Kittermaster inherited the controversial issue of land rights. Landlords who had acquired title to estates were entitled by statute to evict 10% of resident Africans every five years. The government had to find land of equal value nearby. The subject was complicated by non-disturbance clauses for the original occupants of the land, who could remain without paying rent. Although the question was not urgent due to a shortage of labor, Young had proposed various changes to clarify the laws, which Kittermaster supported, essentially leading towards the acquisition of land from private estates for permanent settlement of Africans. However, the Secretary of State directed that no changes to the laws be made. Consistently siding with indigenous Africans instead of the European settlers led to Kittermaster becoming unpopular with the white settler community while he was in office.

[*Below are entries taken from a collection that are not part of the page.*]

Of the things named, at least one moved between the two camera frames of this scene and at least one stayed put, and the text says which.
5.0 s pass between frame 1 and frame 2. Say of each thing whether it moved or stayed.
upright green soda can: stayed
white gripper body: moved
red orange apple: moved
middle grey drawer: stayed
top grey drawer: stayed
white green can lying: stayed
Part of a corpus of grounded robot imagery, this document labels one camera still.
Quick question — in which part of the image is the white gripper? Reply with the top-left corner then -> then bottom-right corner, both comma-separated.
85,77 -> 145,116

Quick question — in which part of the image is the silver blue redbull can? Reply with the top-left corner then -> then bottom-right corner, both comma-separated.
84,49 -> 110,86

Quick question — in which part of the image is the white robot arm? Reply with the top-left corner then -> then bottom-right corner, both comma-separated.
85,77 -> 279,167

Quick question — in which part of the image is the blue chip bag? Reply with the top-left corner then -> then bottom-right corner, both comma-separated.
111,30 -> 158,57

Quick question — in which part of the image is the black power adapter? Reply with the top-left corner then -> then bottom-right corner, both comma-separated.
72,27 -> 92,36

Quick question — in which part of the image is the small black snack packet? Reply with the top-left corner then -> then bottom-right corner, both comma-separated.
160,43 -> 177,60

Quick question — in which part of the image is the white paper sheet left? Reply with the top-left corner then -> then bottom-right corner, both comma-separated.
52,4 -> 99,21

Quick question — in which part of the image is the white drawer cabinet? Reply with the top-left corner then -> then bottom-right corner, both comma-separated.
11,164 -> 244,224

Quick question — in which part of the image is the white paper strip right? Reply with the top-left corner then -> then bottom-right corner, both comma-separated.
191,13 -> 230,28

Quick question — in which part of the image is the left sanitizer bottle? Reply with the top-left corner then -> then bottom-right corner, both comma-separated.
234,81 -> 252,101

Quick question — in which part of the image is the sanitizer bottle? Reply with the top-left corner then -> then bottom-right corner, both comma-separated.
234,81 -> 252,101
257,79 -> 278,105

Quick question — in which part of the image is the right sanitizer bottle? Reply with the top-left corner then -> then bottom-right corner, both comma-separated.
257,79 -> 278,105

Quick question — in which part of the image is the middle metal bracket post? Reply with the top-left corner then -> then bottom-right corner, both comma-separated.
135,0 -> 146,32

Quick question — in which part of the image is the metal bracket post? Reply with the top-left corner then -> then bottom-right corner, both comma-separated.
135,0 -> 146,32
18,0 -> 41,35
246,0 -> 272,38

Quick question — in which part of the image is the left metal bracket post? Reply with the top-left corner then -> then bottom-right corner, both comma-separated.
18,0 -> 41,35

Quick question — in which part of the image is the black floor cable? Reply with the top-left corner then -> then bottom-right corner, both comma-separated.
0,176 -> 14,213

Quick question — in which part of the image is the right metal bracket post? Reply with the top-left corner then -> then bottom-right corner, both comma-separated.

The colonial government decided in 1934 to encourage the Nyanja language as the lingua franca in Nyasaland, since it was the most widely spoken.
Kittermaster ordered immediate implementation of this policy.
The missions opposed the decision, as did ethnic groups such as the Yao people and the Tumbuka speakers led by Levi Mumba.
After the London Missionary Society appealed to London, Kittermaster was told to suspend the decision and hold a conference to resolve the issue. In the end the decision was to encourage use of Nyanja but allow free use of other languages.

Kittermaster's administration had little positive impact. While he was in office, annual internal revenue declined from £511,000 to £506,000.
The civil service remained static, growing from 3,437 to 3,534 officers.
Early in 1939, Kittermaster was taken ill and was diagnosed to be suffering from appendicitis. His condition became serious and the doctors were unable to save him. He died on 20 March 1939.
His wife, Winifred Elsie, lived to advanced old age, dying in 1993.

Kittermaster's administration was one of many criticized by Nazi Germany because of its liberal attitude towards the colony's African majority. Similarly, the Sierra Leone administrations of Henry Monck-Mason Moore, Arnold Hodson and Douglas James Jardine were condemned by the Nazis on the same grounds.